How to make the most of your first Christmas apart
Dec 06, 2021
How to make the best of your first Christmas apart
When Ted Lasso, one of TV’s most likeable heroes, faced his first post-divorce Christmas he was saved from a day of drinking and watching movies alone by a friend who took him out volunteering.
Keeping busy taking care of others is terrific if you feel up for it, but it’s not the only option if you’re facing some or all of the Christmas break alone. The truth is you are going to feel what you’re going to feel but focussing on the things you can control can really help.
Here are some tips to get you started:
1. Celebrate the things you no longer need to do
If you have always found Christmas with your in-laws to be (insert word of your choosing!) then the good news is that you never have to go through that again.
Perhaps you were always under pressure to buy gifts, celebrate customs that aren’t your thing, cook elaborate meals or travel to places you didn’t want to be?
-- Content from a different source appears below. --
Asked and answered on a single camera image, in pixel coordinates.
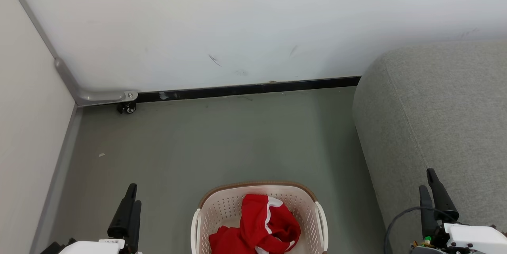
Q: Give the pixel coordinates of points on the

Hooray! Or even, yippee ki-yay perhaps? This is your chance to take stock, let it go and decide what you’d rather do from here.
2. If you have children, talk with your ex early about how to share time with them
Working out with your ex how you’ll each spend time with your children is an important conversation best not left until the last minute. Some options include:
• Spending Christmas Eve and Christmas morning with one parent, then swapping before lunch so the children spend the rest of Christmas Day with their other parent.
• Spending Christmas Eve and Christmas Day until after lunch with one parent, then swapping so the children spend Christmas evening and Boxing Day with their other parent.
• Creating an extra ‘Christmas Day’ the week before or the week after so your kids get double the celebration and you each get lots of quality time.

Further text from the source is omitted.